Quello che segue non è un articolo sui diritti veri o presunti delle coppie omosessuali. Non un’ennesima valutazione su una prassi ormai comune. Neppure una soluzione a basso costo al problema del riconoscimento dei bambini concepiti all’estero attraverso tecniche di procreazione medicalmente assistita. È piuttosto uno spunto per cogliere alcuni degli elementi in gioco ed essere aiutati a un discernimento cristiano.
I fatti attuali
La commissione Politiche Europee del Senato ha recentemente bocciato una proposta di regolamento europeo che prevederebbe la creazione di un «certificato europeo di filiazione» delle coppie omogenitoriali e ha invitato il Governo italiano a far valere il proprio veto nel Consiglio europeo. Il punto critico di tale regolamento – visto dall’Italia – sarebbe il rischio che ne derivi una sanatoria per pratiche vietate nel nostro paese (legge 40 del 2004), ma consentite all’estero. Tra esse la più controversa è quella dell’utero in affitto.
A onor del vero, da quando entrò in vigore, la legge 40 sulla procreazione assistita suscitò, da subito, non solo polemiche ma «raggiri» da sanare con «sentenze del giorno dopo». Pian piano, a colpi di sentenze, molti paletti sono stati tolti, ma l’utero in affitto è rimasto una pratica vietata, che la Corte Costituzionale definisce: intollerabile offesa alla dignità della donna e spesso occasione di abusi e di sfruttamento (sentenza n. 33/2021).

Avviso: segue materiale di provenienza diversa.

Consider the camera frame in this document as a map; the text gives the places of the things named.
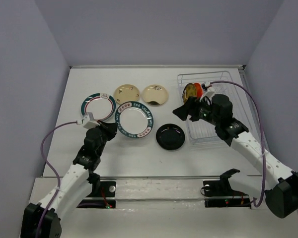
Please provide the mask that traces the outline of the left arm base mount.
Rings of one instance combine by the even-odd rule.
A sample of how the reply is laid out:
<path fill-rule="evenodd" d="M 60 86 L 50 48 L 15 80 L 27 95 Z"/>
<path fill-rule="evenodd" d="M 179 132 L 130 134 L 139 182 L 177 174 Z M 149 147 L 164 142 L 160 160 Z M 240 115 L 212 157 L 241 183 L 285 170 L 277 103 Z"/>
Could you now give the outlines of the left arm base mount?
<path fill-rule="evenodd" d="M 83 199 L 77 208 L 114 209 L 116 208 L 116 181 L 103 180 L 98 189 L 93 188 L 90 195 Z"/>

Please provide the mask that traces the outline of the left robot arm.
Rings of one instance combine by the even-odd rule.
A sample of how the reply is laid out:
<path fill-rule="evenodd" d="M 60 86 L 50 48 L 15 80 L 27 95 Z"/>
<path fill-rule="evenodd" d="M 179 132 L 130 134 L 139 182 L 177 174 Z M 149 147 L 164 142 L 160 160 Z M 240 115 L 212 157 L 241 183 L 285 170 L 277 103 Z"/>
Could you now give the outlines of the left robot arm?
<path fill-rule="evenodd" d="M 24 209 L 20 237 L 59 238 L 63 219 L 88 195 L 100 190 L 100 176 L 94 171 L 108 141 L 116 134 L 116 123 L 91 121 L 84 142 L 69 170 L 56 186 L 38 203 L 29 203 Z"/>

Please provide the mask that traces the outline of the black plate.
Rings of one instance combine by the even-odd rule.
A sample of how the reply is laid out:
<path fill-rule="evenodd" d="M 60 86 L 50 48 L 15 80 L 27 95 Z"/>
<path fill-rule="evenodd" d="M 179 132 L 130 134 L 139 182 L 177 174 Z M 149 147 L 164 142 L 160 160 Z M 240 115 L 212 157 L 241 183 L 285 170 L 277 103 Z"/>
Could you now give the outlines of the black plate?
<path fill-rule="evenodd" d="M 155 137 L 158 145 L 168 151 L 181 148 L 185 142 L 183 129 L 172 123 L 164 124 L 159 127 Z"/>

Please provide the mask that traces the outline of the orange plate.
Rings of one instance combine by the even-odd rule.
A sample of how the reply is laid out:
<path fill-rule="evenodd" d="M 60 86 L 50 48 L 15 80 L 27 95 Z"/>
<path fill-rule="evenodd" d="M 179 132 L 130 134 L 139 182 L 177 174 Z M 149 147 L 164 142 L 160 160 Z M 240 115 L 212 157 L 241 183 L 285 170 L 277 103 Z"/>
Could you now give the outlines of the orange plate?
<path fill-rule="evenodd" d="M 194 83 L 195 89 L 196 89 L 196 97 L 201 98 L 203 95 L 203 89 L 201 84 L 199 83 Z"/>

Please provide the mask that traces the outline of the green rim lettered plate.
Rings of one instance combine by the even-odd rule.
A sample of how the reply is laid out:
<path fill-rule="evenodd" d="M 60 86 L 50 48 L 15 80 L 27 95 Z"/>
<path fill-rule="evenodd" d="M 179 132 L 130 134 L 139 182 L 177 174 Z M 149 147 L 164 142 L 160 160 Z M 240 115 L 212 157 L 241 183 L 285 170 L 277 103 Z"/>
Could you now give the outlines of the green rim lettered plate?
<path fill-rule="evenodd" d="M 140 102 L 128 101 L 115 112 L 118 130 L 126 137 L 139 139 L 150 134 L 154 125 L 152 112 Z"/>

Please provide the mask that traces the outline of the green red striped plate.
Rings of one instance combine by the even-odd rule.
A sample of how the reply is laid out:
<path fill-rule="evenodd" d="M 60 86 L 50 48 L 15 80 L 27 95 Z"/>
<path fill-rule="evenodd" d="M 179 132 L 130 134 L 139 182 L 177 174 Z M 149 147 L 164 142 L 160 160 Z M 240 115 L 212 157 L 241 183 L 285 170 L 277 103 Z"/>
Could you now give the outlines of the green red striped plate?
<path fill-rule="evenodd" d="M 106 93 L 95 93 L 84 99 L 80 112 L 82 115 L 92 113 L 96 120 L 108 120 L 116 111 L 114 98 Z"/>

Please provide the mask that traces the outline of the yellow brown patterned plate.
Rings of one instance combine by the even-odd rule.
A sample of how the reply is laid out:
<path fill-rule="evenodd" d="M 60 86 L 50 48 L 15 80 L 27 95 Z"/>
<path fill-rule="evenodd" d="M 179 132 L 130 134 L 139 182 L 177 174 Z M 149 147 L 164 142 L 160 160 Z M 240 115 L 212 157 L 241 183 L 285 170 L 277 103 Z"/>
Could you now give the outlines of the yellow brown patterned plate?
<path fill-rule="evenodd" d="M 193 83 L 188 83 L 182 92 L 182 100 L 185 104 L 190 97 L 197 97 L 196 87 Z"/>

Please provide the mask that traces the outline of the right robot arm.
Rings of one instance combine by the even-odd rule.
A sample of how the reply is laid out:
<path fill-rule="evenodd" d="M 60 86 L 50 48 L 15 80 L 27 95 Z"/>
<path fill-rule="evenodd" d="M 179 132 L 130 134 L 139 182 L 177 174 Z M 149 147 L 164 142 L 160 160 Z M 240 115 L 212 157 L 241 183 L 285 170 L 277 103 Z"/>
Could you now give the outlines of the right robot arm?
<path fill-rule="evenodd" d="M 217 136 L 262 174 L 260 189 L 255 190 L 248 184 L 246 194 L 264 200 L 275 216 L 285 218 L 298 209 L 298 171 L 282 164 L 267 151 L 249 129 L 234 118 L 232 110 L 229 97 L 216 94 L 206 100 L 189 97 L 173 113 L 182 121 L 201 119 L 214 125 Z"/>

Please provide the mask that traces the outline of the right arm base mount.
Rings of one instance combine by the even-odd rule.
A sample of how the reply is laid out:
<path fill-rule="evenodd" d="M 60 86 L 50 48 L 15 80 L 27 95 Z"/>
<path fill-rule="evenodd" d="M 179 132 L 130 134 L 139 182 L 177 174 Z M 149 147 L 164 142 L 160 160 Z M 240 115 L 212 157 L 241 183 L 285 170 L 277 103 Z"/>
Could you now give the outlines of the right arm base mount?
<path fill-rule="evenodd" d="M 230 169 L 220 175 L 218 180 L 203 181 L 200 193 L 204 196 L 206 208 L 247 207 L 251 208 L 249 196 L 241 191 L 233 190 L 229 179 L 240 170 Z"/>

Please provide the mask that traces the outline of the beige plate green patch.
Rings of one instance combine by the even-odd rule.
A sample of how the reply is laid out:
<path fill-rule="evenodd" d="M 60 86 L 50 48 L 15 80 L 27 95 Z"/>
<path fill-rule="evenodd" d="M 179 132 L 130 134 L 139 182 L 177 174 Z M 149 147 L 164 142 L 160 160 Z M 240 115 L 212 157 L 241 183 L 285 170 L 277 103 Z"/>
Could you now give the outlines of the beige plate green patch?
<path fill-rule="evenodd" d="M 169 93 L 161 85 L 153 84 L 147 86 L 141 93 L 145 103 L 152 106 L 161 106 L 167 102 Z"/>

Ecco perché la Corte suprema di Cassazione, a Sezioni Unite, ha escluso che un atto di nascita firmato all’estero per un bambino nato da maternità surrogata e consegnato alla coppia dei committenti come figlio di entrambi, possa essere trascritto in Italia nei registri dello stato civile.

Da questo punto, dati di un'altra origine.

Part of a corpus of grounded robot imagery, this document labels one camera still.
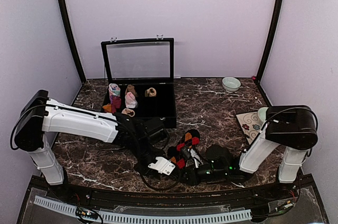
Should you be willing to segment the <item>black argyle orange red sock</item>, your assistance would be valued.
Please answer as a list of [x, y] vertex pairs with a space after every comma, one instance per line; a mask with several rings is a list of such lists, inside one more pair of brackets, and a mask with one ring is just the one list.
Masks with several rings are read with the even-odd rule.
[[187, 165], [188, 160], [192, 158], [191, 150], [200, 143], [200, 133], [196, 129], [189, 129], [184, 133], [179, 142], [175, 146], [171, 146], [167, 150], [167, 156], [170, 161], [177, 165], [181, 170]]

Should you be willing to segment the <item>striped beige maroon sock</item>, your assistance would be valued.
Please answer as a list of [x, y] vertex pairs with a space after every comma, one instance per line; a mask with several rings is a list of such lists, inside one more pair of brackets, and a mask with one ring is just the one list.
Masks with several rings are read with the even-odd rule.
[[156, 97], [157, 91], [155, 88], [151, 87], [145, 90], [145, 97]]

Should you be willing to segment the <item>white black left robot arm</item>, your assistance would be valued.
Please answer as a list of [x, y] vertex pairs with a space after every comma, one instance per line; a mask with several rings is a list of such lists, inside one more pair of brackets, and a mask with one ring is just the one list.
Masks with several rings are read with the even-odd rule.
[[39, 90], [24, 106], [10, 135], [10, 148], [29, 154], [47, 183], [63, 201], [74, 197], [74, 188], [66, 183], [67, 173], [55, 157], [46, 133], [65, 133], [97, 139], [131, 151], [137, 160], [135, 169], [145, 185], [155, 191], [145, 177], [167, 175], [178, 184], [181, 172], [178, 165], [153, 146], [157, 140], [168, 139], [160, 118], [142, 120], [122, 113], [99, 113], [60, 103]]

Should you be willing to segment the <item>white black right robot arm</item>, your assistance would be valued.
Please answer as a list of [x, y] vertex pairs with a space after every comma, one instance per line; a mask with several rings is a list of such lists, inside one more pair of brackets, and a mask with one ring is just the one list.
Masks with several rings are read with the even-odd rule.
[[290, 191], [306, 156], [317, 144], [318, 118], [307, 106], [271, 106], [266, 120], [247, 150], [234, 158], [227, 148], [212, 145], [206, 151], [208, 160], [199, 167], [183, 169], [180, 182], [198, 185], [201, 182], [246, 182], [258, 171], [261, 163], [279, 146], [284, 146], [277, 182], [269, 194], [280, 200]]

Da qui la bagarre politica, giuridica e mediatica cui stiamo assistendo in questi giorni, che sta infiammando e dividendo l’Italia e le coscienze degli italiani. Al netto delle intenzioni colpevolmente finalizzate a disorientare e dei modi molto faziosi nel presentare la questione sui media, occorre mostrare la complessità della situazione reale.

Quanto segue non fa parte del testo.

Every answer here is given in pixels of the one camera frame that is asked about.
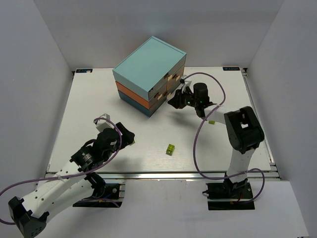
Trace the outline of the lime patterned lego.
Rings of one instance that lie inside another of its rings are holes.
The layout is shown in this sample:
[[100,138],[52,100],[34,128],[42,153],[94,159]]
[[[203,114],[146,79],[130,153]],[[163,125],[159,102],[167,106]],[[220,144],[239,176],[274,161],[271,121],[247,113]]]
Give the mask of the lime patterned lego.
[[166,149],[166,154],[169,155],[169,156],[172,156],[174,150],[175,150],[175,146],[172,145],[172,144],[169,144],[167,149]]

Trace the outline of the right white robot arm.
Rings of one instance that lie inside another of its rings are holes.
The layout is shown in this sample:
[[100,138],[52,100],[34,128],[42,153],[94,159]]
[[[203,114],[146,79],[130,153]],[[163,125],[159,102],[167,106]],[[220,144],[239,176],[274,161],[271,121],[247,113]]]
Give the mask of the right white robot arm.
[[[184,85],[175,91],[167,103],[176,109],[193,107],[201,119],[207,118],[206,108],[216,105],[210,101],[207,85],[204,83],[194,84],[194,91]],[[233,148],[225,176],[232,184],[245,183],[251,157],[264,140],[264,132],[254,110],[250,106],[235,111],[219,107],[211,114],[211,118],[226,126],[228,139]]]

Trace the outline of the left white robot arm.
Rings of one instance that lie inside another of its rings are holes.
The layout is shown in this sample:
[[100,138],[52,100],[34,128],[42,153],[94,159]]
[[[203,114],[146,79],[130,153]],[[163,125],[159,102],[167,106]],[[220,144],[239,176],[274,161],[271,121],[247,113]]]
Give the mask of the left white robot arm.
[[97,138],[88,140],[59,172],[45,179],[35,191],[10,199],[10,216],[23,237],[36,237],[49,220],[77,202],[108,199],[110,189],[96,170],[133,144],[135,134],[120,122],[101,121],[95,120]]

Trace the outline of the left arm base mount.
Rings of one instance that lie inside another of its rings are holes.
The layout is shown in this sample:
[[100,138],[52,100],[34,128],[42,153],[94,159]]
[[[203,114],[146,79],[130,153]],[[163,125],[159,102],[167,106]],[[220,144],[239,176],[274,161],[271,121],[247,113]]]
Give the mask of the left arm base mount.
[[73,207],[120,208],[125,195],[125,184],[105,181],[93,172],[85,177],[92,185],[92,195],[73,204]]

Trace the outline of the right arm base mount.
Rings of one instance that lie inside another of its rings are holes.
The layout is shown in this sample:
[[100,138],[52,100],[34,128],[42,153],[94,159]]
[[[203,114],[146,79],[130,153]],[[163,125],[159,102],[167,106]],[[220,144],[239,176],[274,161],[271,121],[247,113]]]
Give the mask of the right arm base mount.
[[255,210],[253,192],[248,179],[232,183],[227,178],[223,182],[206,184],[207,189],[202,192],[208,199],[208,210],[231,211],[231,210]]

Infatti, il tema chiama in causa molte discipline come la medicina, l’economia, la filosofia, il diritto, la morale, la teologia. È un intreccio forse troppo complesso per chi ha bisogno di avere certezze, verificate o presunte, per schierarsi pro o contro. Ma questo clima confuso trasforma la ricerca del massimo bene possibile per i bambini, che di fatto ci sono, in un fuoco incrociato di accuse reciproche, campagne denigratorie, perentorie e inappellabili conclusioni.
In questo ginepraio è più onesto e prudente cercare di farsi le domande giuste, per giungere a non confondere almeno il punto di partenza: non esiste per nessuno il diritto ad essere genitori. Ma esiste il diritto ad essere figli. E possibilmente ad essere figli concepiti ed accolti perché figli e non «prodotti pagati». E questo vale per ogni coppia: omo o etero che sia.
Non bastano i dati di fatto
Dagli anni Settanta sono in corso in tutto il mondo ricerche empiriche per confortare o contestare la bontà della genitorialità di coppie omosessuali. Analizzando le conclusioni a cui i ricercatori delle diverse posizioni giungono, esse sembrano sempre costruite ad hoc per sostenere la tesi di partenza di ciascuno.
Tralasciando questo vizio di fondo, in sé piuttosto rilevante, occorre osservare che le ricerche condotte sul campo sono sempre «descrittive» e non «normative». Descrivono le realtà di fatto e non ciò che dovrebbe realizzarsi. Ma qui c’è un problema: affermare che le realtà già esistenti indichino necessariamente la direzione da percorrere e la norma da seguire è una forzatura, tecnicamente un caso di «fallacia naturalistica». Detto in altri termini: si confondono le questioni di fatto con quelle dei valori.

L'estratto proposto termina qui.